# EXERCISE INSTRUCTIONS
Every line below should be repeated exactly as written.

# INFORMATION PROVIDED
======
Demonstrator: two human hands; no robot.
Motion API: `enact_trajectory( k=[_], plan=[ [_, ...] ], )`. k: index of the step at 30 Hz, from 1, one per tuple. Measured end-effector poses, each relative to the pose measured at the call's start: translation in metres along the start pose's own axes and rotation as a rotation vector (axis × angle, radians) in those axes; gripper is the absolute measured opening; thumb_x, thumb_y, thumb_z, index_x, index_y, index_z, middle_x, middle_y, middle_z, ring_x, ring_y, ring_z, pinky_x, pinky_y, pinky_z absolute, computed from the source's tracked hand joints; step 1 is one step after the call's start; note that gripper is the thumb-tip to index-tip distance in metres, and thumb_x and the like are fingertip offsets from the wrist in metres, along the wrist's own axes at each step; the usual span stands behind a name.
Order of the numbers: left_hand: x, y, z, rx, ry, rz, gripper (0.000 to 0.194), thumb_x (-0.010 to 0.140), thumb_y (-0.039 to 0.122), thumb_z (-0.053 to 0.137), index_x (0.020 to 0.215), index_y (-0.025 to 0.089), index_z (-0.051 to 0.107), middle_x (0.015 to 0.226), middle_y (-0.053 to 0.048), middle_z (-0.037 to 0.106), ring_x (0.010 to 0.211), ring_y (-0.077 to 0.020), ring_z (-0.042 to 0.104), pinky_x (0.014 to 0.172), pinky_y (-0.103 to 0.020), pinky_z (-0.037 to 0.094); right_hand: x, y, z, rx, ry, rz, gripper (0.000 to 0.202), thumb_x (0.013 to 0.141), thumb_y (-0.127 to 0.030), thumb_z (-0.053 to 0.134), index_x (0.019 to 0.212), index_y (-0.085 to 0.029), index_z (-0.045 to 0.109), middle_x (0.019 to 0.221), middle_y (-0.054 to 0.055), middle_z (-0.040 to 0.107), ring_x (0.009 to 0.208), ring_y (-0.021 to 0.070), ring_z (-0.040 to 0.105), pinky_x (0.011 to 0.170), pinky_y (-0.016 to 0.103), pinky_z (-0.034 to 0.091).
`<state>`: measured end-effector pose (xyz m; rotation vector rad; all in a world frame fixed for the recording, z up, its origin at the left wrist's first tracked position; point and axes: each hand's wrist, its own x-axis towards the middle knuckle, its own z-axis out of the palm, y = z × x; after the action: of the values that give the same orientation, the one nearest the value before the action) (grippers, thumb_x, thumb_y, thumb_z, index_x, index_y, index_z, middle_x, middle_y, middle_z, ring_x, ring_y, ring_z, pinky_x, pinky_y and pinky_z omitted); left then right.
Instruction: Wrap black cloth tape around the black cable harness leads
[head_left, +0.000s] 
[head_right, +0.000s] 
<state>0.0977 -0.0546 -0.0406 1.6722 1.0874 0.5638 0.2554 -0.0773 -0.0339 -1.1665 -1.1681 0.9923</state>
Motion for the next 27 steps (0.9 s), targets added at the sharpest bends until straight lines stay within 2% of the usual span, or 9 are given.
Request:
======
# ANSWER SPACE
Demonstrator: two human hands; no robot.
Motion API: `enact_trajectory( k=[_], plan=[ [_, ...] ], )`. k: index of the step at 30 Hz, from 1, one per tuple. Measured end-effector poses, each relative to the pose measured at the call's start: translation in metres along the start pose's own axes and rotation as a rotation vector (axis × angle, radians) in those axes; gripper is the absolute measured opening; thumb_x, thumb_y, thumb_z, index_x, index_y, index_z, middle_x, middle_y, middle_z, ring_x, ring_y, ring_z, pinky_x, pinky_y, pinky_z absolute, computed from the source's tracked hand joints; step 1 is one step after the call's start; note that gripper is the thumb-tip to index-tip distance in metres, and thumb_x and the like are fingertip offsets from the wrist in metres, along the wrist's own axes at each step; the usual span stands behind a name.
Order of the numbers: left_hand: x, y, z, rx, ry, rz, gripper (0.000 to 0.194), thumb_x (-0.010 to 0.140), thumb_y (-0.039 to 0.122), thumb_z (-0.053 to 0.137), index_x (0.020 to 0.215), index_y (-0.025 to 0.089), index_z (-0.051 to 0.107), middle_x (0.015 to 0.226), middle_y (-0.053 to 0.048), middle_z (-0.037 to 0.106), ring_x (0.010 to 0.211), ring_y (-0.077 to 0.020), ring_z (-0.042 to 0.104), pinky_x (0.014 to 0.172), pinky_y (-0.103 to 0.020), pinky_z (-0.037 to 0.094); right_hand: x, y, z, rx, ry, rz, gripper (0.000 to 0.202), thumb_x (0.013 to 0.141), thumb_y (-0.127 to 0.030), thumb_z (-0.053 to 0.134), index_x (0.019 to 0.212), index_y (-0.085 to 0.029), index_z (-0.045 to 0.109), middle_x (0.019 to 0.221), middle_y (-0.054 to 0.055), middle_z (-0.040 to 0.107), ring_x (0.009 to 0.208), ring_y (-0.021 to 0.070), ring_z (-0.040 to 0.105), pinky_x (0.011 to 0.170), pinky_y (-0.016 to 0.103), pinky_z (-0.034 to 0.091).
`<state>`: measured end-effector pose (xyz m; rotation vector rad; all in a world frame fixed for the recording, z up, its origin at the left wrist's first tracked position; point and axes: each hand's wrist, its own x-axis towards the middle knuckle, its own z-axis out of the palm, y = z × x; after the action: of the values that give the same orientation, the one nearest the value before the action) (grippers, thumb_x, thumb_y, thumb_z, index_x, index_y, index_z, middle_x, middle_y, middle_z, ring_x, ring_y, ring_z, pinky_x, pinky_y and pinky_z omitted); left then right.
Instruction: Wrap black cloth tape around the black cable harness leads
[head_left, +0.000s] 
[head_right, +0.000s] 
<state>0.0977 -0.0546 -0.0406 1.6722 1.0874 0.5638 0.2554 -0.0773 -0.0339 -1.1665 -1.1681 0.9923</state>
Motion for the next 27 steps (0.9 s), targets added at the sharpest bends until straight lines stay within 2% of the usual span, or 9 are given.
Request:

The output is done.